• YOUR TASK:
Because the entries hold pictures, reproduce only their words, exactly as written.
── DATA FOR THIS EXERCISE
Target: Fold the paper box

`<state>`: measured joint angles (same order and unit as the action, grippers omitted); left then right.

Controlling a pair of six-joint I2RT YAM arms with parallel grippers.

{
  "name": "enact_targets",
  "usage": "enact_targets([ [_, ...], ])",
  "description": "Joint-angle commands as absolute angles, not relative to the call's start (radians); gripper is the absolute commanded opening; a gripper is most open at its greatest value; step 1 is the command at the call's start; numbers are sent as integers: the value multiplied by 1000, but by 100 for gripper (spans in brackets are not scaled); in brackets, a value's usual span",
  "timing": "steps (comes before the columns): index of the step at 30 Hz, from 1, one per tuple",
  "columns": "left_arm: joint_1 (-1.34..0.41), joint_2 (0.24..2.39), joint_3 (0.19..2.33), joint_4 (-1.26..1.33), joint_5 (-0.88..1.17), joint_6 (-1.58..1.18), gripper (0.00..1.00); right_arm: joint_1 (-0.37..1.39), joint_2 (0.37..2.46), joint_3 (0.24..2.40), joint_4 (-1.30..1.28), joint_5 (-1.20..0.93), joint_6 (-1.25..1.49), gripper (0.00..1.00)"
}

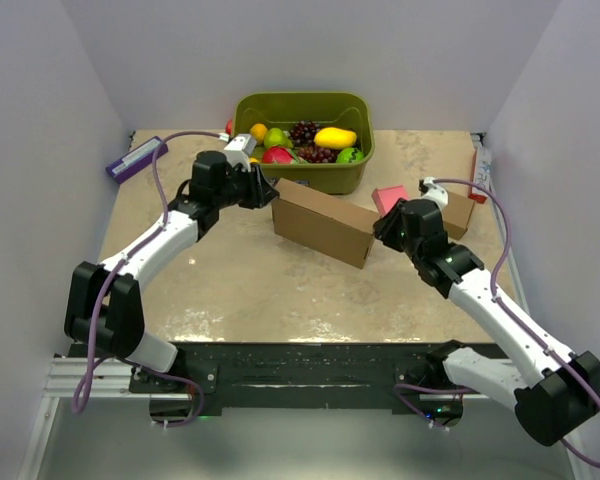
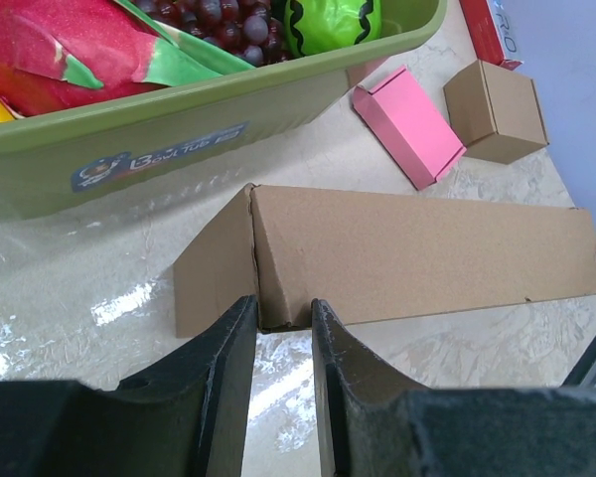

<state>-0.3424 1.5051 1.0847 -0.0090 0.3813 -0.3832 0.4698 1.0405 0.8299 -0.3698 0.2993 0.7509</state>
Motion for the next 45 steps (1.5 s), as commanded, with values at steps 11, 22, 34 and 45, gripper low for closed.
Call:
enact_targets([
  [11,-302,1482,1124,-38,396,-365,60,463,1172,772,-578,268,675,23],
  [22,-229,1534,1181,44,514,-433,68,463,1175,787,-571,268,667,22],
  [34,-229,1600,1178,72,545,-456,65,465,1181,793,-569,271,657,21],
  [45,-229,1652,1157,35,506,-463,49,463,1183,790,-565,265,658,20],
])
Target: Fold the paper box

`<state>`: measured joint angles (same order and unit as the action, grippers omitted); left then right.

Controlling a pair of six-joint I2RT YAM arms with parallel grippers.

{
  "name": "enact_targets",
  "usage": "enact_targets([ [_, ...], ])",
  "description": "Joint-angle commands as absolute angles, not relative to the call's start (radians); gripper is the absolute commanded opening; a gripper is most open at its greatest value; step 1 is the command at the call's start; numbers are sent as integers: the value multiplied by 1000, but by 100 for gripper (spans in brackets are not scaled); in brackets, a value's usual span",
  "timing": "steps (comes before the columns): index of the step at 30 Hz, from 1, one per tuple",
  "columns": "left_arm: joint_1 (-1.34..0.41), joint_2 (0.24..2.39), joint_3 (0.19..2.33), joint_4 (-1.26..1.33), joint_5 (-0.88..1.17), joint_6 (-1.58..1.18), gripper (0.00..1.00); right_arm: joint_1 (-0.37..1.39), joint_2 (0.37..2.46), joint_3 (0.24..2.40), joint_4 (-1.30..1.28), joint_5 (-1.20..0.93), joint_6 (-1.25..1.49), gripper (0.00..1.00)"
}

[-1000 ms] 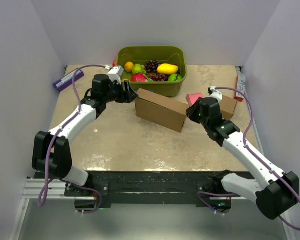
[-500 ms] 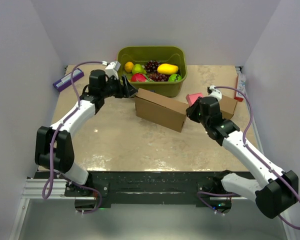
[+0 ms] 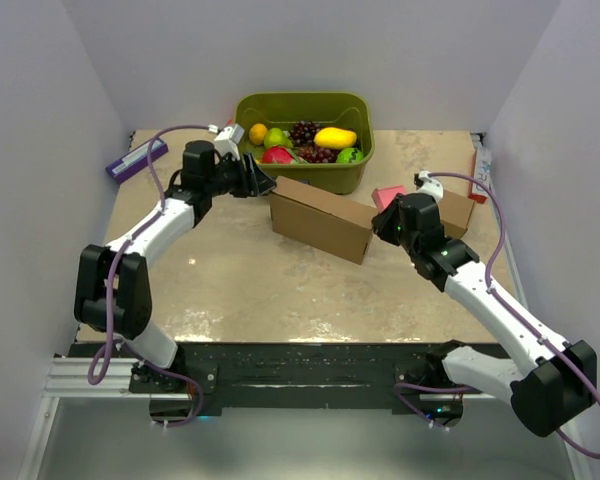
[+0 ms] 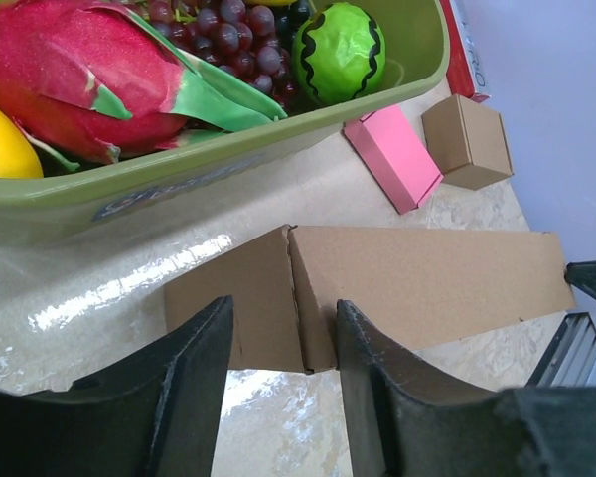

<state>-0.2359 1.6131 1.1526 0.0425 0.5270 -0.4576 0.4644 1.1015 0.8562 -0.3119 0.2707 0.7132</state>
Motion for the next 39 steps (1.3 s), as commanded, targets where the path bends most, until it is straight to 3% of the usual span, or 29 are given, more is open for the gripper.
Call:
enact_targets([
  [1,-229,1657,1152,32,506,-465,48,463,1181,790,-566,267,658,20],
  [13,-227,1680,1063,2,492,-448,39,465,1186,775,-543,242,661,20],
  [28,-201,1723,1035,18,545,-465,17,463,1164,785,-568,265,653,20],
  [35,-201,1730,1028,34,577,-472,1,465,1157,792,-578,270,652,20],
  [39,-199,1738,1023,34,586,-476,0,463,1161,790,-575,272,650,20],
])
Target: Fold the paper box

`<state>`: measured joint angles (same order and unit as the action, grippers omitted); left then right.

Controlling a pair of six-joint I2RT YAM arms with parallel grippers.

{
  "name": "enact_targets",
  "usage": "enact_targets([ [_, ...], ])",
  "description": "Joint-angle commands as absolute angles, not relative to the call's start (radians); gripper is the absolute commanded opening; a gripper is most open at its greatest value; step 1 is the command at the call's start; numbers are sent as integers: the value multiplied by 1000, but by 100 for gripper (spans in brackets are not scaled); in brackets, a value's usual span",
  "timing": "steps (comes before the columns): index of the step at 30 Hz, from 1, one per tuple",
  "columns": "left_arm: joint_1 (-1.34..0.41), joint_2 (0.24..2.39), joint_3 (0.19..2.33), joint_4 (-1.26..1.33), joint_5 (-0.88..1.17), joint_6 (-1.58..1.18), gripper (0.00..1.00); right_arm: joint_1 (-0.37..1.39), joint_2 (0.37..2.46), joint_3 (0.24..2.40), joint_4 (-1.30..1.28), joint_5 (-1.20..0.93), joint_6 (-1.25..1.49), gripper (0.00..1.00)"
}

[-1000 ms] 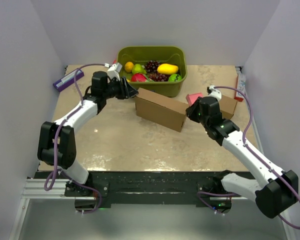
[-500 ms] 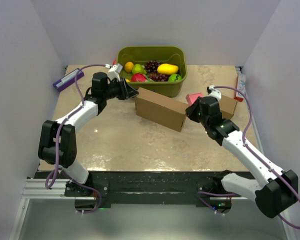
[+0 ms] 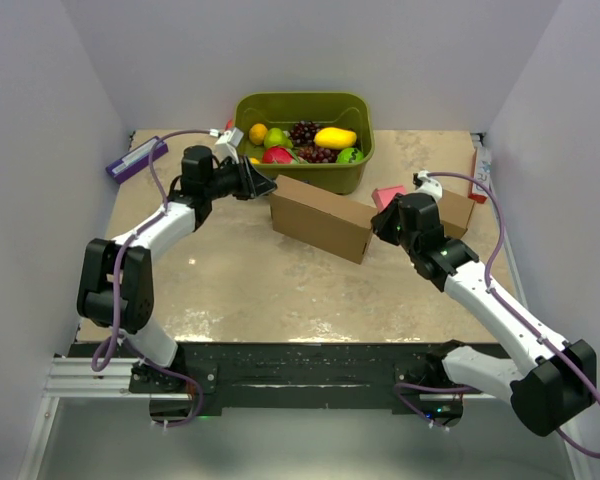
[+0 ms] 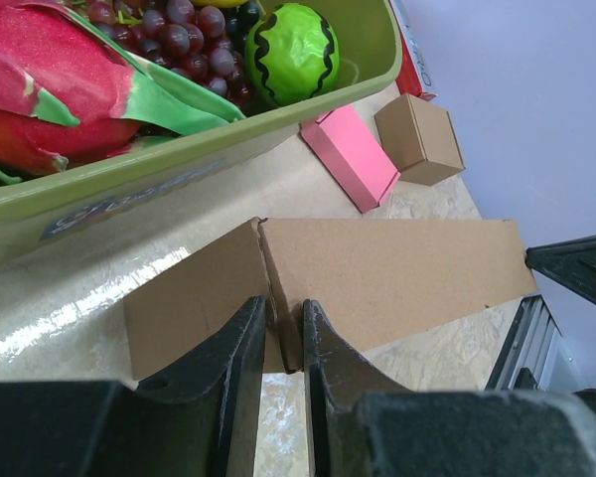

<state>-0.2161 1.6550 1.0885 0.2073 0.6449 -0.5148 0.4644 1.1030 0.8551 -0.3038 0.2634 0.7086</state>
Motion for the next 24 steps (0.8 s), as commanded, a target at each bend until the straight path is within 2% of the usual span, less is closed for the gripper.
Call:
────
• ANSWER:
Target: Fold the paper box

`<state>`: measured joint angles (same order and unit as the action, grippers omitted); left then right.

Controlling a pair of six-joint I2RT YAM arms with parallel grippers.

{
  "name": "enact_targets",
  "usage": "enact_targets([ [_, ...], ])",
  "description": "Joint-angle commands as absolute angles, not relative to the call's start (radians); gripper is the absolute commanded opening; a gripper is most open at its greatest value; step 1 is the command at the call's start; numbers are sent as integers: the value multiplied by 1000, but by 100 for gripper (spans in brackets are not scaled); in brackets, a value's usual span",
  "timing": "steps (comes before the columns): index of the step at 30 Hz, from 1, one per tuple",
  "columns": "left_arm: joint_1 (-1.34..0.41), joint_2 (0.24..2.39), joint_3 (0.19..2.33), joint_4 (-1.26..1.33), joint_5 (-0.88..1.17), joint_6 (-1.58..1.18), gripper (0.00..1.00); right_arm: joint_1 (-0.37..1.39), joint_2 (0.37..2.46), joint_3 (0.24..2.40), joint_4 (-1.30..1.28), joint_5 (-1.20..0.93), joint_6 (-1.25..1.49), gripper (0.00..1.00)"
}


<state>-0.3424 1.5051 1.0847 -0.0090 0.3813 -0.3832 0.4698 1.0405 0.8299 -0.3698 0.2993 0.7509</state>
Motion for the next 45 steps (1.5 s), as commanded, with values at steps 11, 22, 34 and 45, gripper low for closed.
Call:
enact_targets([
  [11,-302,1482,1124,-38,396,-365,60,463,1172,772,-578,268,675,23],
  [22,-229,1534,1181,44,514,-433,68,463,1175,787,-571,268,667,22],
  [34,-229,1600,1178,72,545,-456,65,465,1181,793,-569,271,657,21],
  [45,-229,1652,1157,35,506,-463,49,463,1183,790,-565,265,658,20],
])
Target: Fold the paper box

`<state>`: measured joint angles (same order and unit as the action, grippers omitted); left then right.

Controlling a pair of six-joint I2RT YAM arms with parallel grippers.

{
  "name": "enact_targets",
  "usage": "enact_targets([ [_, ...], ])",
  "description": "Joint-angle commands as absolute angles, not relative to the call's start (radians); gripper is the absolute commanded opening; a gripper is most open at its greatest value; step 1 is the command at the call's start; numbers are sent as integers: the value multiplied by 1000, but by 100 for gripper (spans in brackets are not scaled); in brackets, a value's usual span",
  "timing": "steps (comes before the columns): index of the step at 30 Hz, from 1, one per tuple",
  "columns": "left_arm: joint_1 (-1.34..0.41), joint_2 (0.24..2.39), joint_3 (0.19..2.33), joint_4 (-1.26..1.33), joint_5 (-0.88..1.17), joint_6 (-1.58..1.18), gripper (0.00..1.00); right_arm: joint_1 (-0.37..1.39), joint_2 (0.37..2.46), joint_3 (0.24..2.40), joint_4 (-1.30..1.28), joint_5 (-1.20..0.93), joint_6 (-1.25..1.49), gripper (0.00..1.00)"
}

[-1000 ms] 
[-500 ms] 
[+0 ms] 
[+0 ms] 

<state>-0.2359 1.6131 1.1526 0.0425 0.5270 -0.4576 0.4644 1.1015 0.8562 -0.3119 0.2707 0.7132</state>
Motion for the next 39 steps (1.3 s), as commanded, targets where the path bends most, until it is straight to 3% of the usual span, or 29 are given, more is open for the gripper.
Call:
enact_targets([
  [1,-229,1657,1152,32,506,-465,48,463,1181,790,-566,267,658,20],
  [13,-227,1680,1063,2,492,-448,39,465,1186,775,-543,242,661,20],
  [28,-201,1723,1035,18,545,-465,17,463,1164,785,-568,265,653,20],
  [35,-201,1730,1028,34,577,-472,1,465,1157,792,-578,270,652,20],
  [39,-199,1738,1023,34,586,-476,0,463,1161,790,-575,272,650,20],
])
Target: Fold the paper box

`<state>`: measured joint angles (same order and unit as the action, grippers omitted); left then right.

Controlling a pair of six-joint I2RT YAM arms with parallel grippers.

{
  "name": "enact_targets",
  "usage": "enact_targets([ [_, ...], ])",
  "description": "Joint-angle commands as absolute angles, not relative to the call's start (radians); gripper is the absolute commanded opening; a gripper is most open at its greatest value; step 1 is the command at the call's start; numbers are sent as integers: the value multiplied by 1000, but by 100 for gripper (spans in brackets are not scaled); in brackets, a value's usual span",
  "timing": "steps (comes before the columns): index of the step at 30 Hz, from 1, one per tuple",
  "columns": "left_arm: joint_1 (-1.34..0.41), joint_2 (0.24..2.39), joint_3 (0.19..2.33), joint_4 (-1.26..1.33), joint_5 (-0.88..1.17), joint_6 (-1.58..1.18), gripper (0.00..1.00); right_arm: joint_1 (-0.37..1.39), joint_2 (0.37..2.46), joint_3 (0.24..2.40), joint_4 (-1.30..1.28), joint_5 (-1.20..0.93), joint_6 (-1.25..1.49), gripper (0.00..1.00)"
}

[-1000 ms] 
[-500 ms] 
[+0 ms] 
[+0 ms] 

<state>-0.2161 1.6550 1.0885 0.2073 0.6449 -0.5148 0.4644 1.1030 0.8551 -0.3038 0.2634 0.7086</state>
Motion for the next 24 steps (0.8 s), as commanded, a target at each bend until the straight path is within 2% of the usual span, less is closed for the gripper.
Call:

No more output is needed here.